# Data extract
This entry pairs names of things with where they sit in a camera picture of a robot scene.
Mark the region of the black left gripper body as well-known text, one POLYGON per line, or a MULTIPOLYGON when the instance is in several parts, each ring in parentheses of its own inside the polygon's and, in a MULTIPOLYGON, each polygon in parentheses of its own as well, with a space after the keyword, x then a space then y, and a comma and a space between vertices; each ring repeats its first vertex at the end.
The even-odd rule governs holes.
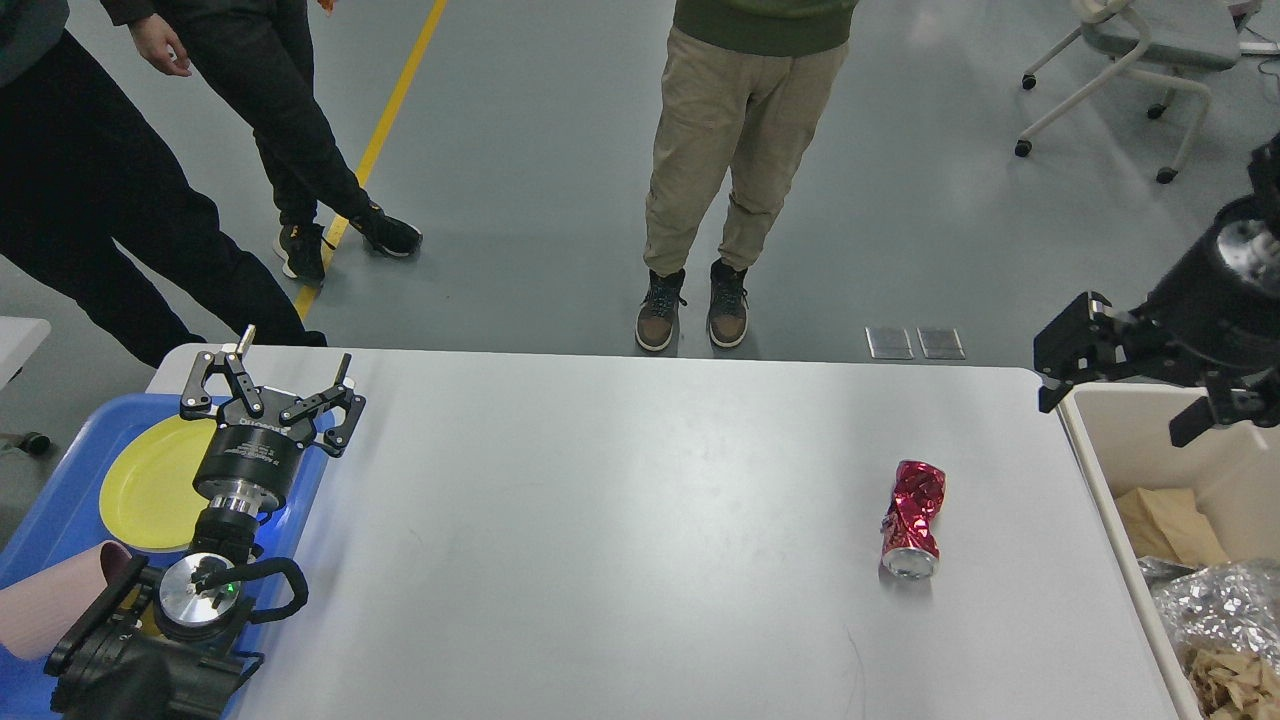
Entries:
POLYGON ((302 445, 265 427, 220 425, 195 474, 211 509, 273 512, 287 505, 302 445))

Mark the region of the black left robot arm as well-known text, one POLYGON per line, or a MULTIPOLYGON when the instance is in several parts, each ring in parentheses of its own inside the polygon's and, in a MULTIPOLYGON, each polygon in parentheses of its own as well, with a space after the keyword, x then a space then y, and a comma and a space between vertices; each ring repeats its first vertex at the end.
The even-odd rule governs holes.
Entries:
POLYGON ((201 352, 180 418, 216 429, 195 473, 207 500, 186 553, 157 568, 132 559, 54 646, 51 708, 65 719, 219 719, 264 661, 237 643, 308 601, 298 564, 265 557, 259 515, 284 509, 308 447, 340 457, 366 400, 344 354, 332 387, 301 397, 257 386, 244 369, 253 340, 201 352))

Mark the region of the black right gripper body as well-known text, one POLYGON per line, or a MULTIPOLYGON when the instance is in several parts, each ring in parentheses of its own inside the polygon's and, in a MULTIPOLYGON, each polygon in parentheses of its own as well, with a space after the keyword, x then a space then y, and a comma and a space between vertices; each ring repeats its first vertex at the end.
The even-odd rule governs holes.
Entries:
POLYGON ((1277 218, 1256 197, 1222 208, 1135 310, 1137 374, 1229 398, 1225 427, 1277 424, 1277 218))

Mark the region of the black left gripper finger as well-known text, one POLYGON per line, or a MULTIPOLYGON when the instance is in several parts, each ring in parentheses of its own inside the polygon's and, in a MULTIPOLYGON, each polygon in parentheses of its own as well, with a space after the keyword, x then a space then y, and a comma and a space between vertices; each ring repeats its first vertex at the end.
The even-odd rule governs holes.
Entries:
POLYGON ((355 383, 347 378, 351 361, 352 355, 343 354, 332 387, 297 398, 278 413, 282 434, 300 442, 303 448, 317 446, 332 457, 343 456, 367 405, 366 397, 358 395, 355 383), (339 411, 340 421, 317 432, 315 421, 329 411, 339 411))
POLYGON ((243 357, 252 346, 256 325, 247 325, 233 350, 197 354, 186 386, 180 393, 179 416, 184 420, 214 418, 211 396, 205 384, 212 375, 221 375, 230 389, 230 398, 241 401, 248 416, 260 419, 265 402, 244 369, 243 357))

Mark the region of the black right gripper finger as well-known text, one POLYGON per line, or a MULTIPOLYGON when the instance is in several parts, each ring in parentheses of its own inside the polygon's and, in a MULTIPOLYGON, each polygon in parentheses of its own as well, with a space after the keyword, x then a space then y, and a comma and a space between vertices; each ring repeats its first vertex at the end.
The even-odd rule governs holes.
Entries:
POLYGON ((1208 430, 1222 428, 1224 415, 1229 415, 1229 398, 1204 396, 1197 398, 1170 420, 1169 438, 1174 447, 1183 448, 1208 430))
POLYGON ((1117 310, 1094 291, 1078 295, 1033 341, 1039 411, 1052 413, 1075 386, 1137 375, 1125 342, 1139 324, 1137 310, 1117 310))

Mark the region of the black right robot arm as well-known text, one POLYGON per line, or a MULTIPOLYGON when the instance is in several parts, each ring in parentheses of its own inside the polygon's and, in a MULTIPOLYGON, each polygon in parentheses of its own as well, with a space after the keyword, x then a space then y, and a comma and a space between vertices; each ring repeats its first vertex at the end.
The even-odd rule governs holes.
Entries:
POLYGON ((1036 338, 1050 413, 1076 386, 1144 377, 1204 395, 1169 424, 1178 447, 1215 427, 1279 421, 1279 156, 1257 147, 1252 191, 1225 205, 1138 307, 1076 296, 1036 338))

# Task goal
Search the listing for "right" and copy each line holding it.

# Output of the task
Mark the region of the black right gripper body as well-known text, one POLYGON per line, or a MULTIPOLYGON when the instance is in several parts, each ring in parentheses of its own inside the polygon's and, in a MULTIPOLYGON, each polygon in parentheses of its own as well, with a space after the keyword, x then a space then y, and a comma and a space between vertices; each ring repeats its first vertex at the end.
Mark the region of the black right gripper finger as well-known text, one POLYGON per line, or a MULTIPOLYGON when the instance is in several parts, each ring in parentheses of its own inside the polygon's and, in a MULTIPOLYGON, each polygon in parentheses of its own as well, with a space after the keyword, x then a space then y, and a comma and a space between vertices; each ring repeats its first vertex at the end.
Mark the region of the black right robot arm as well-known text, one POLYGON per line, or a MULTIPOLYGON when the instance is in several parts, each ring in parentheses of its own inside the polygon's and, in a MULTIPOLYGON, each polygon in parentheses of its own as well, with a space after the keyword, x then a space then y, and a comma and a space between vertices; each ring repeats its first vertex at the end.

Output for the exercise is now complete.